Publication of financial releases

This stock exchange release is a summary of the Scanfil Group’s half year financial report 1 January – 30 June 2019 and includes the most relevant information of the report. The complete report is attached to this release as a pdf file and is also available on the company’s website at


Petteri Jokitalo

Additional information:
CEO Petteri Jokitalo
Tel +358 8 4882 111

Distribution NASDAQ OMX, Helsinki
Major Media

Scanfil is an international contract manufacturer and system supplier for the electronics industry with 40 years of experience in demanding contract manufacturing. Scanfil provides its customers with an extensive array of services, ranging from product design to product manufacturing, material procurement and logistics solutions. Vertically integrated production and a comprehensive supply chain are the foundation of Scanfil’s competitive advantages: speed, flexibility and reliability.

Typical Scanfil products include mobile and communications network devices, automation system modules, frequency converters, lift control systems, analysers, various slot and vending machines, and devices related to medical technology and meteorology. Scanfil services are used by numerous international automation, energy, IT and health service providers, as well as companies operating in the field of urbanisation. Scanfil’s network of factories consists of 11 production units in Europe, Asia and North America. The total number of employees is about 3,700.
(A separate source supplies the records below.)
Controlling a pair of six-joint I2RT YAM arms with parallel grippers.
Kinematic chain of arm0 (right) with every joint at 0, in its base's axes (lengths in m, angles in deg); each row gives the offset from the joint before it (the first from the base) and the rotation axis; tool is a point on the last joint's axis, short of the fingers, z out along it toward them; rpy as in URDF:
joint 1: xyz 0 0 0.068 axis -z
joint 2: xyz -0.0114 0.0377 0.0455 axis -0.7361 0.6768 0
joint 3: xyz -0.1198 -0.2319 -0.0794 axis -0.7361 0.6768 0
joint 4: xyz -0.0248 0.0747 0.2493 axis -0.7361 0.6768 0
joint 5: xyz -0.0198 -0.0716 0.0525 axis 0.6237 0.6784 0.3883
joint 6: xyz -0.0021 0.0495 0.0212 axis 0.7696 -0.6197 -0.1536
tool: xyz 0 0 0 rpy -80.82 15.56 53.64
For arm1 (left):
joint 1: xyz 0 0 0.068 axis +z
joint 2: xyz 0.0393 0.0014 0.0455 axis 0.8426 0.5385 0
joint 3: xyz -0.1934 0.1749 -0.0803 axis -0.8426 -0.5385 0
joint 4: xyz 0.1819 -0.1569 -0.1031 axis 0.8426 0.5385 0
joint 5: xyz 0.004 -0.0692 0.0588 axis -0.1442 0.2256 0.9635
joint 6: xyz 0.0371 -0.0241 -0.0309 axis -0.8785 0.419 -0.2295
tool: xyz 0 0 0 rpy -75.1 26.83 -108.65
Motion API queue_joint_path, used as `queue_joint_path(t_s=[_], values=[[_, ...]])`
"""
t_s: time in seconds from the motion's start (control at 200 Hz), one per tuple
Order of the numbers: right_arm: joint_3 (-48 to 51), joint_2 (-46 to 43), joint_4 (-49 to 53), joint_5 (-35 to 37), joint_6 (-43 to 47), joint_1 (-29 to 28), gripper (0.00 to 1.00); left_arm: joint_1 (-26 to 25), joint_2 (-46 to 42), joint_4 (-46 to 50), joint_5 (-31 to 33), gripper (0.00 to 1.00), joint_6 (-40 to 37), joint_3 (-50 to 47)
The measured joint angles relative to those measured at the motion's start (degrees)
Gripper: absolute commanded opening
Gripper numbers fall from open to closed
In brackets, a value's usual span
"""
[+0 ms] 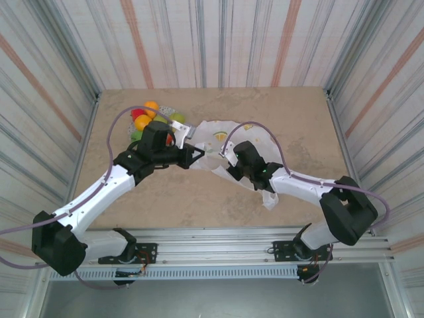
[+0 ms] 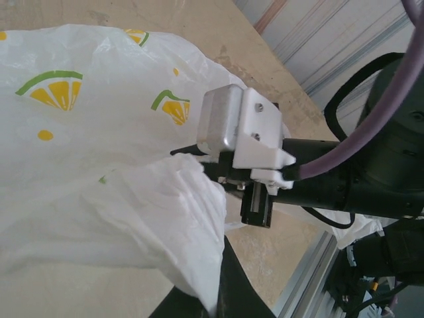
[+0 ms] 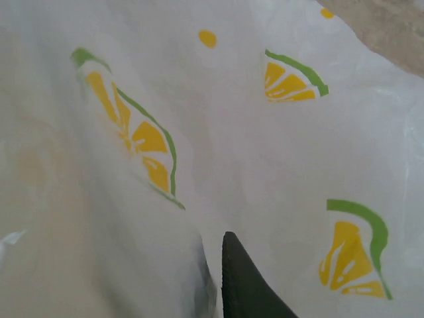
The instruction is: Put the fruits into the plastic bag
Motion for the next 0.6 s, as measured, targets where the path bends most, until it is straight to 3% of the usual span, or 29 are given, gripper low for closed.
queue_joint_path(t_s=[0.2,0.411,0.601], values=[[-7.1,-3.3,11.8,-0.9,-5.0,2.2,0.0,0.1,2.1,-0.2,7.3,0.23,1.4,0.1],[-18.9,-7.0,24.2,-7.5,-19.1,6.9,0.0,0.4,8.1,-0.5,16.5,0.7,3.9,3.1],[-21.9,-4.1,31.3,-12.4,-27.2,10.3,0.0,0.1,3.7,-0.2,21.6,0.92,6.0,2.2]])
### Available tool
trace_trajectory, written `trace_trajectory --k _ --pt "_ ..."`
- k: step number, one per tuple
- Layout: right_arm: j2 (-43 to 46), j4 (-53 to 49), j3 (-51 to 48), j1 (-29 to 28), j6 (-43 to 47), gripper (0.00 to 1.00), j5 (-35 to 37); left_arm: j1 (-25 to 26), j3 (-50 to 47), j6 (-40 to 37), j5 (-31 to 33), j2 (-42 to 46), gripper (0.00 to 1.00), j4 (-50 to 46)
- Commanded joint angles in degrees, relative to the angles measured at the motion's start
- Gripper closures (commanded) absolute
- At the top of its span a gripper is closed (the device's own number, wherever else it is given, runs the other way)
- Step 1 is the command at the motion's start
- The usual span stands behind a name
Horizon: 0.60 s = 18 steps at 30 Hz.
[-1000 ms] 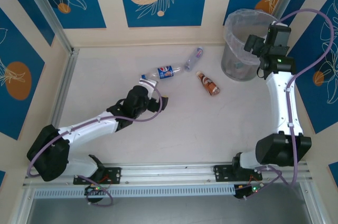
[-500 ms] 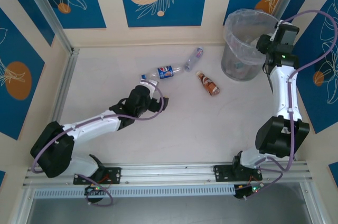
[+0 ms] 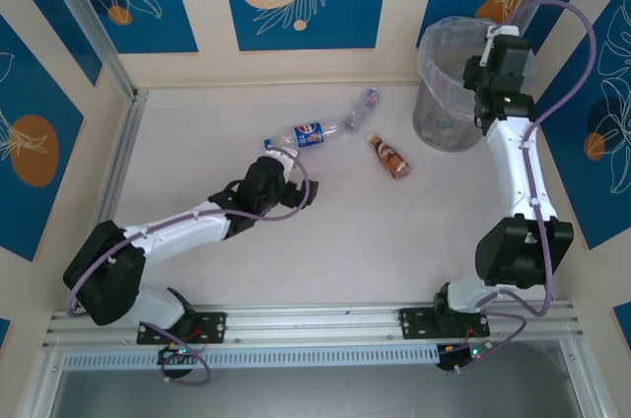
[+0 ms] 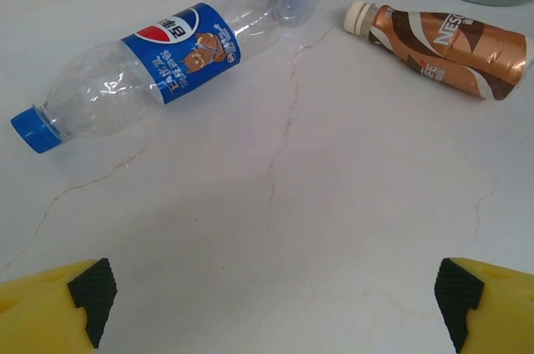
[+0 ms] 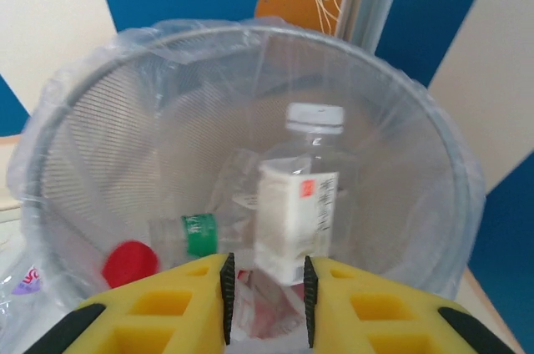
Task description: Put the plastic bottles in the bin
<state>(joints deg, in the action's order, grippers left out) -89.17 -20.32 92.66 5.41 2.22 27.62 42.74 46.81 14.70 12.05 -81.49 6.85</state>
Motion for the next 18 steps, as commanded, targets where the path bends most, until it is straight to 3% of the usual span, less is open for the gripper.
trace_trajectory --k 1,4,8,12,18 --pt "-2.15 2.81 4.67 -1.86 7.74 0.7 9.07 -0.69 1.62 0.36 -0.8 -0.77 0.01 0.7" --pt "-5.78 -1.63 9.79 -2.6 7.26 0.64 8.75 -0.73 1.52 0.39 -0.82 -0.95 0.01 1.04" --pt "-5.94 -7.29 12.36 -2.68 0.1 0.57 0.92 -0.79 1.11 0.75 -0.63 -0.36 0.01 1.14" --pt "-2.45 -11.38 9.94 -3.31 -8.39 0.45 -12.22 -1.29 0.03 1.86 0.24 0.87 0.01 1.14" --pt "3.67 -9.75 0.78 -8.6 -13.54 0.42 -21.19 -3.04 -0.49 6.42 4.15 2.42 0.01 -0.5"
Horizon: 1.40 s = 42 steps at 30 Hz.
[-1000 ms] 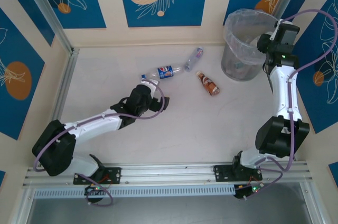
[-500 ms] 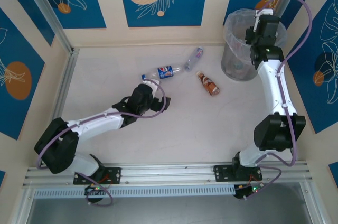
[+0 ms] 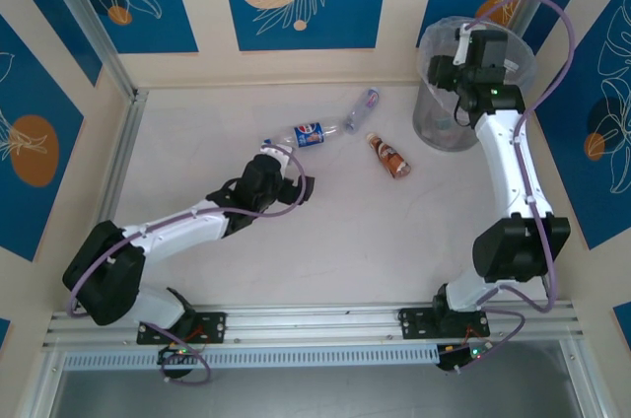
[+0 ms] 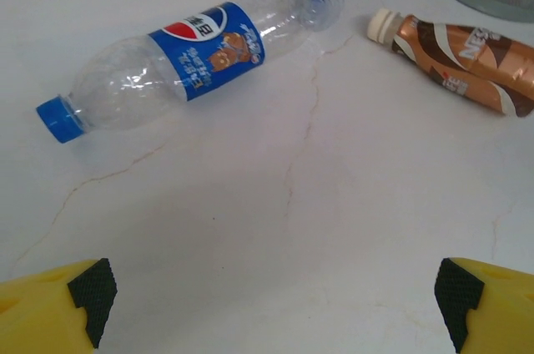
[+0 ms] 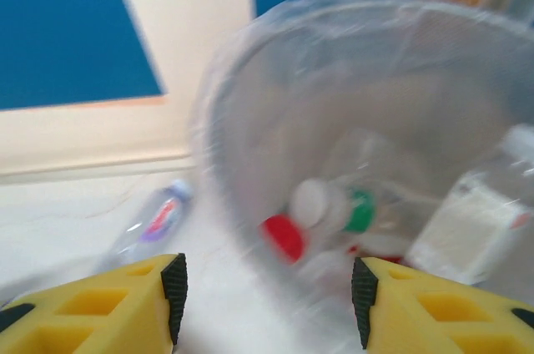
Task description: Put the plastic bottles in the bin
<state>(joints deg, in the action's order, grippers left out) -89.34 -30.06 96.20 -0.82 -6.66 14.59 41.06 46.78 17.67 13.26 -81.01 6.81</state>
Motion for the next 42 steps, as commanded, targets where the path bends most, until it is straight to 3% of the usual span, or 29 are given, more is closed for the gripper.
trace_trajectory --k 1,4,17,18,19,28,34,42 --pt "4.65 0.98 -4.52 -3.39 -5.15 0.42 -10.68 -1.87 -0.51 4.89 4.0 2.06 0.01 -1.02" --pt "4.66 1.86 -7.66 -6.15 -5.36 0.4 -15.56 -3.16 -0.55 8.8 6.59 2.13 0.01 -2.93" --pt "-9.27 -6.83 -5.1 -9.55 -0.87 0.17 -13.7 -5.66 -0.99 16.22 8.85 2.32 0.01 -6.56" --pt "-9.99 -7.25 -5.06 -9.67 -0.91 0.12 -14.26 -5.75 -0.99 16.37 8.9 2.34 0.01 -6.63" --pt "-10.74 -7.67 -5.1 -9.88 -0.75 0.0 -14.43 -5.78 -0.95 16.6 8.97 2.33 0.01 -6.69" --pt "-18.72 -13.1 -2.74 -10.97 4.5 0.0 -3.33 -5.95 -0.91 17.48 8.81 2.06 0.01 -7.77" --pt "-26.24 -20.73 3.64 -10.76 8.61 0.12 -1.94 -6.1 -0.86 17.99 8.91 2.09 0.01 -8.03" --pt "-32.83 -26.64 8.65 -10.25 9.19 0.16 -0.12 -6.24 -0.82 18.14 8.98 2.08 0.01 -8.72"
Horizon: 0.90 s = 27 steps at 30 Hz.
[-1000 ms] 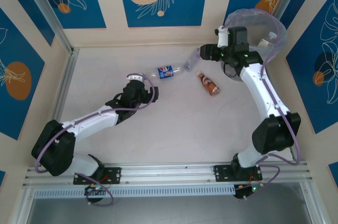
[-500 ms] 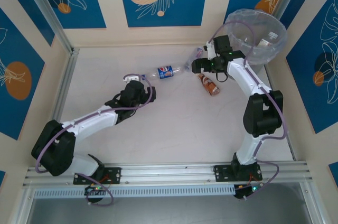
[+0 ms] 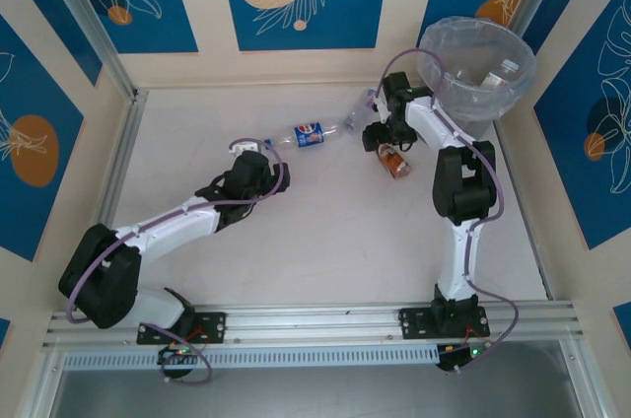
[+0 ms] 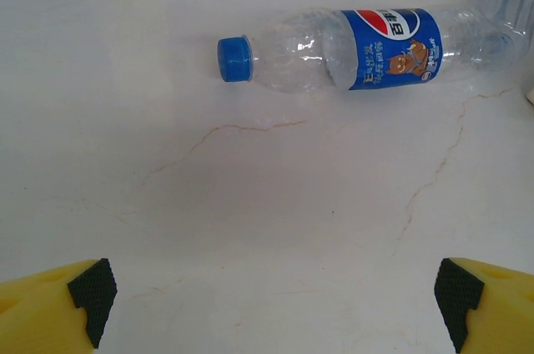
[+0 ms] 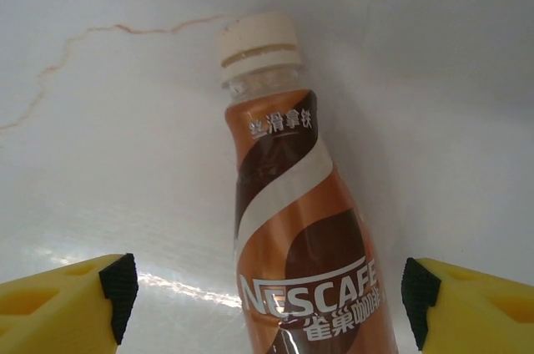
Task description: Put the plastic bottles in the bin
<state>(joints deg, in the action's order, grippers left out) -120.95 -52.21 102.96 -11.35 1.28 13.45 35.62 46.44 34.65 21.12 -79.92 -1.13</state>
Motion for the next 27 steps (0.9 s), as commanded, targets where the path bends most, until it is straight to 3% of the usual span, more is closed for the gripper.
trace_trajectory --k 1,12,19,27 --pt "-1.71 -4.82 1.9 0.3 1.3 0.15 1.16 -0.83 -0.56 1.31 1.17 0.93 0.01 -0.81" --pt "-4.7 -5.67 1.28 0.69 0.83 0.13 1.68 -0.94 -0.81 1.82 0.86 0.76 0.01 -0.64" --pt "-5.86 -3.19 0.23 0.55 -0.62 0.22 1.71 -0.92 -1.08 1.04 -1.53 1.58 0.01 1.15" --pt "-7.5 -1.63 -0.13 0.58 -0.72 0.25 3.74 -1.04 -1.61 0.97 -0.84 1.85 0.01 0.77"
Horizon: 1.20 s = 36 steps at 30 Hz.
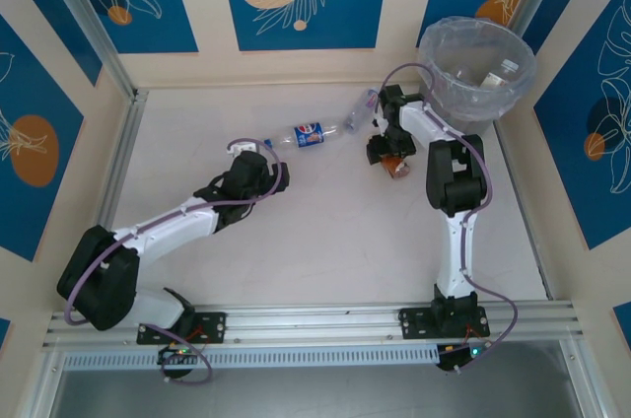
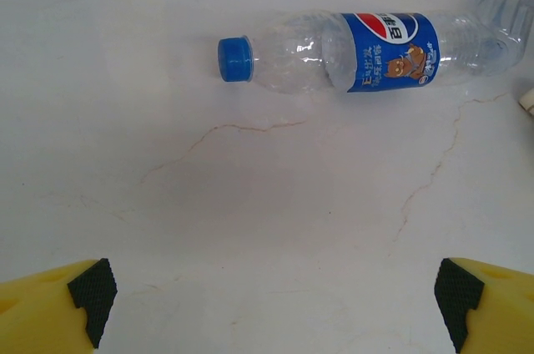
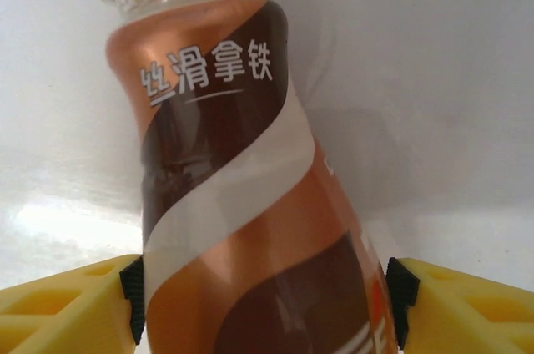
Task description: Put the plastic bottles in the bin
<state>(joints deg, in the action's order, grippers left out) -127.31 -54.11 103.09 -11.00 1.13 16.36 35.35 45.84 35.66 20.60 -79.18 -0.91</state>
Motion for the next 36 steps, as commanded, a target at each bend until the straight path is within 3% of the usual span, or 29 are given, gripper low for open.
trace_trajectory --k 1,10,26,36 --pt "-1.44 0.32 -0.26 0.2 -0.51 0.25 0.96 -0.8 -1.11 0.05 -0.28 1.13 0.01 0.61" --pt "1.54 2.04 -2.05 -0.22 -0.85 0.44 1.68 -0.91 -0.93 0.03 -0.19 0.87 0.01 0.65" --pt "26.3 10.93 -12.65 -0.9 -2.16 0.5 -0.97 -1.34 -1.47 0.62 -1.76 2.29 0.01 1.58" --pt "36.83 18.65 -14.22 0.35 -2.88 0.51 -5.05 -2.47 -1.31 2.38 -6.7 3.61 0.01 4.32"
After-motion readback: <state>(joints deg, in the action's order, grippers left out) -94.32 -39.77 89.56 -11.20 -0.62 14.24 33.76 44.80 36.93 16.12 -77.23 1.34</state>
Not to be published or distributed, directly or indirectly, in any country where its distribution or publication is unlawful. Forward looking statements: certain statements in this stock exchange release may constitute ‘forward-looking’ statements which involve known and unknown risks, uncertainties and other factors which may cause actual results, performance or achievements of Scanfil Oyj to be materially different from any future results, performance or achievements expressed or implied by such forward-looking statements. When used in this stock exchange release, such statements use such words as ‘may,’ ‘will,’ ‘expect,’ ‘anticipate,’ ‘project,’ ‘believe,’ ‘plan’ and other similar terminology. New risk factors may arise from time to time and it is not possible for management to predict all of those risk factors or the extent to which any factor or combination of factors may cause actual results, performance and achievements of Scanfil Oyj to be materially different from those contained in forward-looking statements. Given these risks and uncertainties, investors should not place undue reliance on forward-looking statements as a prediction of actual results. The forward-looking information contained in this stock exchange release is current only as of the date of this stock exchange release. There should not be an expectation that such information will in all circumstances be updated, supplemented or revised, except as provided by the law or obligatory regulations, whether as a result of new information, changing circumstances, future events or otherwise.